By Susan Milius
Alligators may not be the usual exemplar of delicate skin, but some of it is exquisitely sensitive. Gator faces carry pressure receptors so responsive that they can detect ripples on the water’s surface from a single falling drop.
That’s more responsive than human skin, even lips. “Crocodilians have taken skin sensitivity to the next level,” says Daphne Soares of the University of Maryland in College Park.
Alligators and crocodiles have dots on their skin that scientists have long suspected to be sense organs. In the May 16 Nature, Soares describes experiments that provide the first information about what the spots do.
At first, Soares studied alligator tissue and noted that the dots connect to the trigeminal nerve, which is the thickest of the cranial nerves in an alligator. “It’s about a quarter of the thickness of your pinky,” says Soares. “If something is big, it’s probably important to an animal.”
To see what information facial dots pick up, she monitored impulses from nerves attached to the dots of young alligators as she offered them various stimuli in a laboratory tank. “I tried electrical currents, I tried lights, I tried stinky things,” she recalls. The nerves didn’t respond. Then one day, when reaching into the water, she noticed the nerve firing. When she set a rod vibrating in the water, the nerve fired dramatically.
In an experiment to test how the facial dots affect behavior, Soares placed young gators in a tank of shallow water so that they were half-submerged. To reduce input to other senses, she temporarily blocked the animals’ ears with Vaseline and turned out the lights. Even so, whenever she dropped a milliliter of water into the tank, the gators turned toward the disturbance. “They’d usually go and bite it,” says Soares.

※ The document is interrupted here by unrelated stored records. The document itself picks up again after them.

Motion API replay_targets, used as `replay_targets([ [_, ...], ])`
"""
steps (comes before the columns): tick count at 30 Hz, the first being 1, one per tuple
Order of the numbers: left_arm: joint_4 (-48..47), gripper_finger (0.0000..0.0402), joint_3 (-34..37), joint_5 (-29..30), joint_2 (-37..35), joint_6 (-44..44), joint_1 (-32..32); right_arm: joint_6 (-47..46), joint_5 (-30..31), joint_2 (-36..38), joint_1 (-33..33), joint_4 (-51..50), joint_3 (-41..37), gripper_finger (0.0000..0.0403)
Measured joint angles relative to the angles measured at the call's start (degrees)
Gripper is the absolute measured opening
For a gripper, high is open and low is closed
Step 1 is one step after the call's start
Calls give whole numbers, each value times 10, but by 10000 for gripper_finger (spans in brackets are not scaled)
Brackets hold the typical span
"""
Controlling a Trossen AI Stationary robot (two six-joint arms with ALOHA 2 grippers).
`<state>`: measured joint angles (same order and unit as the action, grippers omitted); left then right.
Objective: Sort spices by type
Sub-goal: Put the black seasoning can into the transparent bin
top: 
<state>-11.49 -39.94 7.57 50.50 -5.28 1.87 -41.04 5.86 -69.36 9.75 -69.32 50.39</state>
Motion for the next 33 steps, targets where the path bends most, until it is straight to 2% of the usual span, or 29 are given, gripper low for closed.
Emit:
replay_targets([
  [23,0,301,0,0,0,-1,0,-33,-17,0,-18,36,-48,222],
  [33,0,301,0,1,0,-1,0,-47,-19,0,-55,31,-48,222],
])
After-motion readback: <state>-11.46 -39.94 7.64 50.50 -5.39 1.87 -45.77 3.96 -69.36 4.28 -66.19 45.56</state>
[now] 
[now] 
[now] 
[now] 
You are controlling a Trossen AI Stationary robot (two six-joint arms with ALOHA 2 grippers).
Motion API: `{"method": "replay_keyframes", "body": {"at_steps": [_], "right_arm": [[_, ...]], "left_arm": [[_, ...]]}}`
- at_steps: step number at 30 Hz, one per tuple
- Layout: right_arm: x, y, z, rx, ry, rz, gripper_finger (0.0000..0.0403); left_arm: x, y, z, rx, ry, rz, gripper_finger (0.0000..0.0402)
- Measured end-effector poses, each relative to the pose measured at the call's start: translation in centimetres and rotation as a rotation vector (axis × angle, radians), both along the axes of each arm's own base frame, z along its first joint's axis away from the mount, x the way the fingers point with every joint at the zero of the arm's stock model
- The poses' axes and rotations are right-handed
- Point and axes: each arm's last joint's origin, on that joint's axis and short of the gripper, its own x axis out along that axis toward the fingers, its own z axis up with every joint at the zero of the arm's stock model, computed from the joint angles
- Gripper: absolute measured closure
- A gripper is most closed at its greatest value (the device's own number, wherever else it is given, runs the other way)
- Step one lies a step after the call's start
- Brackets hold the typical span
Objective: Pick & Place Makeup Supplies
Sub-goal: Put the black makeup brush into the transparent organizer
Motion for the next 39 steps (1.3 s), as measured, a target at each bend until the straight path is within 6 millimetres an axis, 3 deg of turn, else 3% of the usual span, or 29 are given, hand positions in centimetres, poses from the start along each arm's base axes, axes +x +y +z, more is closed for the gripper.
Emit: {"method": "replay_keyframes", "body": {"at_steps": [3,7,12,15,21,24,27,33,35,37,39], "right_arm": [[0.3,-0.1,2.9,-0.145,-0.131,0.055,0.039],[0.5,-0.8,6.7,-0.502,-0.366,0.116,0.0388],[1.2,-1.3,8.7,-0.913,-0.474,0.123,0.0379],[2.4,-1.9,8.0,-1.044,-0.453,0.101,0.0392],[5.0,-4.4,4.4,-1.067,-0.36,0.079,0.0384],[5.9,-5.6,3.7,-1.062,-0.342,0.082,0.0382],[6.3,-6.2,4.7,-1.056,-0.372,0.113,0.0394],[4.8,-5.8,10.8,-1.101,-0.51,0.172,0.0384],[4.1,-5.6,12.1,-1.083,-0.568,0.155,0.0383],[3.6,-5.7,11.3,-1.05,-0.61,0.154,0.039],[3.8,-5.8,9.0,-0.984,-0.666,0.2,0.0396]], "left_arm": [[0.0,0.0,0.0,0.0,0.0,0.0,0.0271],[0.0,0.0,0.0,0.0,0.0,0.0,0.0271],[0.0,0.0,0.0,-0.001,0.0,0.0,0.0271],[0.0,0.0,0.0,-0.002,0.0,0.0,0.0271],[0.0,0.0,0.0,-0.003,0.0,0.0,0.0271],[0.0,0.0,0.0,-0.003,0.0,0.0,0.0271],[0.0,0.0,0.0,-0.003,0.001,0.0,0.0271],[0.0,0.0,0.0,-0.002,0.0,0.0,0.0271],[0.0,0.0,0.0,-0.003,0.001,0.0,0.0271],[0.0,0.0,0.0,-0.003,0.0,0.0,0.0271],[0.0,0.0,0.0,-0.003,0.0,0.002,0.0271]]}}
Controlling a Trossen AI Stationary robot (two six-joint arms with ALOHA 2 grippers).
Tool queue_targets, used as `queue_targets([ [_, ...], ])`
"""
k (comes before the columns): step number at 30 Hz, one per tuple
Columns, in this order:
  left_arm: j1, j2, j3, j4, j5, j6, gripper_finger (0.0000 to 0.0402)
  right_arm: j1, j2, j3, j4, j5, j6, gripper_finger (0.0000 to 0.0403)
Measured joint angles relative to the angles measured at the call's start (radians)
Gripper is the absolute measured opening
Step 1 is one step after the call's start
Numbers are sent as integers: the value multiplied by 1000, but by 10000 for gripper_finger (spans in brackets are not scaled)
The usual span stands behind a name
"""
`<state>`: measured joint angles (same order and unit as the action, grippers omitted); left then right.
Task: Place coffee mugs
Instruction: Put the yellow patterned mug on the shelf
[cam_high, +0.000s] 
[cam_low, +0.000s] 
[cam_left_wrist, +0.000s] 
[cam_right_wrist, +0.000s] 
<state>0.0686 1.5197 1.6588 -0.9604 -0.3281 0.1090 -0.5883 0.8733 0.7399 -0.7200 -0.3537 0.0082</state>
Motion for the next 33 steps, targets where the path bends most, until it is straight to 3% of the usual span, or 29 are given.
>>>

When completely underwater, however, the animals gave no response.
In a further test, she blocked the facial receptors with a spreadable plastic used as the basis for some cosmetic beauty masks. The partially submerged gators no longer tracked the droplets.
Seeking ancient signs of the sensors, Soares checked crocodilian fossils for holes in the jawbones where nerves passed through. She found such holes in semiaquatic crocodilian fossils from as long ago as 200 million years.
However, fossils of a terrestrial crocodilian and a fully aquatic one didn’t have the holes.
Because alligators are champs at hunting in the dark, James Perran Ross of the Florida Museum of Natural History in Gainesville says that the sensitive receptors don’t surprise him. He welcomes the work because “sensory capacities of crocodilians are not well understood.”
Valentine Lance of the Center for Reproduction of Endangered Species in San Diego calls Soares’ work “a major breakthrough in crocodilian sensory physiology,” adding that the “paper may open up a whole new area of research.”